俺はなんの変化も見せなかった、昔いなくなったクラスメイトなんて覚えていなかったから。
アルバイトは、この女は、その小さな変化が鼻に付くというような言い方だった。

「やっぱりなんでもない。ごめんね、足止めさせちゃって」
「昔クラスメイトだった奴に似てるって言ってた」
「…………」
「そいつ、急に転校したんだよ。親の事情とかで。でも、名前が全然違うから、違うだろうって」

苦笑いをして帰ろうとしたアルバイトが、驚いた顔をした。
俺の言ったことを聞いて、きょとんとした顔をしたし、まさかという顔もしている。

「違ったら、ごめん」
「…そっか、ありがとう」

しばらく瞬きを繰り返したあと、アルバイトは「バイバイ、お休み」と言って去っていった。
今度こそちゃんと、視界から消えるまでその後ろ姿を見送った。見送らなければだめだと思った。

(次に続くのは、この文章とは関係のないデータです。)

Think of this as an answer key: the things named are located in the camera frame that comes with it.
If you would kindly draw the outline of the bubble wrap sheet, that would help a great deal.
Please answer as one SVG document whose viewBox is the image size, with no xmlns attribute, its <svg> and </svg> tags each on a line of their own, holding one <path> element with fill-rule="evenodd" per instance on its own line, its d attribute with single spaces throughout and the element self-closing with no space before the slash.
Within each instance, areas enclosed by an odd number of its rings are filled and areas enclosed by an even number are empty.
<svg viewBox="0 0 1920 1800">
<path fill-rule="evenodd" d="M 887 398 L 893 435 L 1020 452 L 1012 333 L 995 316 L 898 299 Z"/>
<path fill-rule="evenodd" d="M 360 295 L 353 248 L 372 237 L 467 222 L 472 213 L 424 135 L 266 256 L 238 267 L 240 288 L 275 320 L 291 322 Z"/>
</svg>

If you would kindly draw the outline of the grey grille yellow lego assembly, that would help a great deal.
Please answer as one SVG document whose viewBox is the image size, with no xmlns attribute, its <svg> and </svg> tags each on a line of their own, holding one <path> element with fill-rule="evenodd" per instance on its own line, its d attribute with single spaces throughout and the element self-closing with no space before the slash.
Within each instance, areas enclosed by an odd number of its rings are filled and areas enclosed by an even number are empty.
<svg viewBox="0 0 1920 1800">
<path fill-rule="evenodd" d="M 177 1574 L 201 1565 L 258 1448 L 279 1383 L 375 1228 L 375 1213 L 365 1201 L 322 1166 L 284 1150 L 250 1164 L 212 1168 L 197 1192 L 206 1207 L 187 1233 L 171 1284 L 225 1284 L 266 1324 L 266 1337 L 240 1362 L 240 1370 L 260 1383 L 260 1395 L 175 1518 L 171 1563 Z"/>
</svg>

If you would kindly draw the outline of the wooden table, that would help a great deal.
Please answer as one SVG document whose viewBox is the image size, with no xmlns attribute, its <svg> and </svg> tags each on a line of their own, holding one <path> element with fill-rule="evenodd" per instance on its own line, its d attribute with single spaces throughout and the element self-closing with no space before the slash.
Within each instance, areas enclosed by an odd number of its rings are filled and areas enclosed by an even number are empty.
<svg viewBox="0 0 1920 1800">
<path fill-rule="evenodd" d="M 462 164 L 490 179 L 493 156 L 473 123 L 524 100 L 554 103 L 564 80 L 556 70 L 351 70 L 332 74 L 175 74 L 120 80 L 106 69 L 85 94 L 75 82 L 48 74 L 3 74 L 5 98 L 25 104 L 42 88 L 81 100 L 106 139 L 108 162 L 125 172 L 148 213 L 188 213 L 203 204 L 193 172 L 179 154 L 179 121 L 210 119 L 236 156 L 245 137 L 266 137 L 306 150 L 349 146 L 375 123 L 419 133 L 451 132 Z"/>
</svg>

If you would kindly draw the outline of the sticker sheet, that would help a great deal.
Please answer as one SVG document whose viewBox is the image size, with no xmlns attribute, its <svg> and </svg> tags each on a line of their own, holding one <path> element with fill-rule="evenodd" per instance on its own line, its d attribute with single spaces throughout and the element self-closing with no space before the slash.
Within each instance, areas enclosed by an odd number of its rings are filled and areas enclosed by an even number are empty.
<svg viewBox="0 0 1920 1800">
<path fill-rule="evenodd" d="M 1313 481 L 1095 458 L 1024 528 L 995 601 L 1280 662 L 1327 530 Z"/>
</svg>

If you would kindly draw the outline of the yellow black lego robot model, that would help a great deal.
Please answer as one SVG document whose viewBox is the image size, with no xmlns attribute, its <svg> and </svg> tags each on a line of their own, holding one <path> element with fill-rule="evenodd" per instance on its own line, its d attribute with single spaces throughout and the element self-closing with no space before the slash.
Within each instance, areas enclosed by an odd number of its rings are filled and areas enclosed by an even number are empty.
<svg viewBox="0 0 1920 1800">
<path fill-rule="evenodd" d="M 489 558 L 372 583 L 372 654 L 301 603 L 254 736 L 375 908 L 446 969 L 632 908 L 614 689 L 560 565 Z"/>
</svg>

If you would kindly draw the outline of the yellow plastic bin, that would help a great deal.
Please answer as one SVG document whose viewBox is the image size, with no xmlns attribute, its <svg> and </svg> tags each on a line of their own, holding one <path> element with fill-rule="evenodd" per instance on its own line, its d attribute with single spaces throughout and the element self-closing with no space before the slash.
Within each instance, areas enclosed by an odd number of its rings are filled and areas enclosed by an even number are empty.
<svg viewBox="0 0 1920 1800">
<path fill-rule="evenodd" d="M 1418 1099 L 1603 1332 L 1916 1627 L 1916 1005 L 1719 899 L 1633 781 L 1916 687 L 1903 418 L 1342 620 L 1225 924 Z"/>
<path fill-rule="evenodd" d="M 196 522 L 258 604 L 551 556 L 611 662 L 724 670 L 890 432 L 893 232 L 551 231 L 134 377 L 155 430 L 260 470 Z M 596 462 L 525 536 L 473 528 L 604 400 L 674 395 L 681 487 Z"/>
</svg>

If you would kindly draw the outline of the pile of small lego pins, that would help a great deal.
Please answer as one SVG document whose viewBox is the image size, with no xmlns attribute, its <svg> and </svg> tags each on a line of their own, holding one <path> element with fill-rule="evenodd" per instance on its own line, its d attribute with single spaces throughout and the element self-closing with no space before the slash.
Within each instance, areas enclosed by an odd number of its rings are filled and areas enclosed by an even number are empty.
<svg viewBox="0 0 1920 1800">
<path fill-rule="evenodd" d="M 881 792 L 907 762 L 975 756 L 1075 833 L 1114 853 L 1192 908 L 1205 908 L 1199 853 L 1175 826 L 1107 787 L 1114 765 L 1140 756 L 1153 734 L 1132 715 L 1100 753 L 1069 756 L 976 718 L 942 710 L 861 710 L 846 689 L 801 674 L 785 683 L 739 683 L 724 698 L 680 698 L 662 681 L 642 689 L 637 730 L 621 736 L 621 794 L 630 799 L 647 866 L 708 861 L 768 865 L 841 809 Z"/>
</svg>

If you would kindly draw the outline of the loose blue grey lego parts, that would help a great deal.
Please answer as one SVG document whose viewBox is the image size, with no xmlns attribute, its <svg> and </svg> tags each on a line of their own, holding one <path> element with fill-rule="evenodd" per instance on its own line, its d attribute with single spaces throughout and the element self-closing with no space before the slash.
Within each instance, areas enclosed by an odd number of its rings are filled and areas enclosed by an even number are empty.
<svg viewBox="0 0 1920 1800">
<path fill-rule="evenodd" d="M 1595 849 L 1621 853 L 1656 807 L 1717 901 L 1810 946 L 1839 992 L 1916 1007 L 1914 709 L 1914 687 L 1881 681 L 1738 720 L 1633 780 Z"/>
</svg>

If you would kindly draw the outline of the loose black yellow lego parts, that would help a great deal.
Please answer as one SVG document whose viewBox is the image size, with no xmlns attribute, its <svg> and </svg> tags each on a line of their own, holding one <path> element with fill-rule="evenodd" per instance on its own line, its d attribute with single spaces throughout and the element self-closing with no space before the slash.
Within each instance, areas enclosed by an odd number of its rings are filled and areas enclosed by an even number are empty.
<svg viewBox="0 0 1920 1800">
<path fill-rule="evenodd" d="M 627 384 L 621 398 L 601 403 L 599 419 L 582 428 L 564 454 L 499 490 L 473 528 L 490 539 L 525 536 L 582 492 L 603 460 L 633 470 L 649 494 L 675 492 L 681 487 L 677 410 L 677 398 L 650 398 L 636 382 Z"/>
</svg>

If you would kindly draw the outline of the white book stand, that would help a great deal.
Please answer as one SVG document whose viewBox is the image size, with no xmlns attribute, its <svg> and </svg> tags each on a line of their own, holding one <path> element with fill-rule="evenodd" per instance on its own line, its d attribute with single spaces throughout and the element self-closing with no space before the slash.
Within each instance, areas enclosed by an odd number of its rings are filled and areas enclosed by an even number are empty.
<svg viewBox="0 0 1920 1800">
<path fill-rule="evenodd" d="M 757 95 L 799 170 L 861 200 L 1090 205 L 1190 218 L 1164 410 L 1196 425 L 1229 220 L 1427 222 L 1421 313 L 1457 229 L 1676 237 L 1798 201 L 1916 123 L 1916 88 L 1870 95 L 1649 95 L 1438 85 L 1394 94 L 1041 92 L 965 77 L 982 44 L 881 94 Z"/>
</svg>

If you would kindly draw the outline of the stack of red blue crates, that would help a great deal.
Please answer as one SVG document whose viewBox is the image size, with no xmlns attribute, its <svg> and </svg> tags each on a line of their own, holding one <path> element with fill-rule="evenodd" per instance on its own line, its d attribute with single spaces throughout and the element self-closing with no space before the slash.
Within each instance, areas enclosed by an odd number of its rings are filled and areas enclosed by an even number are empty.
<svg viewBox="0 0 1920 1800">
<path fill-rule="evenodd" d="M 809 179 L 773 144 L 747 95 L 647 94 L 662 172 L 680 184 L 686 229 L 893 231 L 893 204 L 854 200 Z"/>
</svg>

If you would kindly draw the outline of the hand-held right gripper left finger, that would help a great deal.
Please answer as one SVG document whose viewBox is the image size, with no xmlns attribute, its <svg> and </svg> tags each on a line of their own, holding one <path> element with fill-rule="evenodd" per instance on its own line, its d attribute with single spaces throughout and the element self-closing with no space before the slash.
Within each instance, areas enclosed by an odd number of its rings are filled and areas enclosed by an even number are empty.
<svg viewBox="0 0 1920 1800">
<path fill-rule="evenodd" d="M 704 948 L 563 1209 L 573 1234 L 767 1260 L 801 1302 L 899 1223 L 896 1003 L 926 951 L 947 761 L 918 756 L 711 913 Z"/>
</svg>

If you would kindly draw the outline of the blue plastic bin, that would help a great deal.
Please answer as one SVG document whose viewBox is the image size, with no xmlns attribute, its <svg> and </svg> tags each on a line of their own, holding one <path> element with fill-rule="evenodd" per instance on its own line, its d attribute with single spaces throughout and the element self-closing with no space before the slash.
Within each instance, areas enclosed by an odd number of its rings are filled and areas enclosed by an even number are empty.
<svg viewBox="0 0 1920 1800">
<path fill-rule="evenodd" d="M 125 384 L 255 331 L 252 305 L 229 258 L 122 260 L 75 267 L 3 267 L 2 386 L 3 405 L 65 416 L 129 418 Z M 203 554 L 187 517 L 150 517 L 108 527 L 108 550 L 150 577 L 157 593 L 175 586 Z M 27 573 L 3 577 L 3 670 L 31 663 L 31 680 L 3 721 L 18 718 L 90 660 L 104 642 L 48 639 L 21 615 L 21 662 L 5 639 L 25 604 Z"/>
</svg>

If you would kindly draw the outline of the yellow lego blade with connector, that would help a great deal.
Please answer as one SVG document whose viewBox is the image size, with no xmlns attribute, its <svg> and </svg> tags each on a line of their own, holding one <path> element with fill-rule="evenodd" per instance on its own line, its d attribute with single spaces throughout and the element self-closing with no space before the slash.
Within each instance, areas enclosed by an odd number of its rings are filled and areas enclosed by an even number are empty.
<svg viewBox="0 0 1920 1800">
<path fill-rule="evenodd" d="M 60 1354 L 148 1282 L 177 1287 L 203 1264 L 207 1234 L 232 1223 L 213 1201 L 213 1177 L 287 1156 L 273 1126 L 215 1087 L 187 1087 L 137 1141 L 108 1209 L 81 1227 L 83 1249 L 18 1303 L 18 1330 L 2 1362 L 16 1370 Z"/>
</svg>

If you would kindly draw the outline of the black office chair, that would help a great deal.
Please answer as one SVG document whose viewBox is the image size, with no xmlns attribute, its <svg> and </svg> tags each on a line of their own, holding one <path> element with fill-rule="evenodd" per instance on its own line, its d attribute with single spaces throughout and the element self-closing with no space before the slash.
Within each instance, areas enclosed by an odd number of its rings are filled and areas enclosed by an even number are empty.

夕食を済ませて部屋に戻ると、父親は酒を飲んでテレビを付けたまま眠りこけていた。
母親は知り合いのところへ行ったきり、さっき「夕飯も一緒にすることになった」というメールをもらったばかりだ。
時間を確認すれば、寝るにはまだすこし早い。
することもなく、付きっぱなしになっていた番組をただただ眺める。
どこかで見たことのある俳優が、どこかで聞いたことのあるタイトルのドラマを宣伝していた。
しかしその内容は、「いったい誰が見るんだ」と思うほど面白さに欠けるものだった。

ふと、そのドラマのシーンに出てきた子役の顔が、アルバイトの顔に見えた。
見慣れているはずのその子役も、数度しか顔を合わせていないアルバイトも、まったく似通っていないはずなのに、幼い頃の彼女のように見えた。

別れ際、アルバイトの顔は笑っていたと思う。
笑っていたと思うのに、泣いているようにも思えた。
でも、帰るその後ろ姿ばかりが記憶に残って、その顔はどうしても思い出せなかった。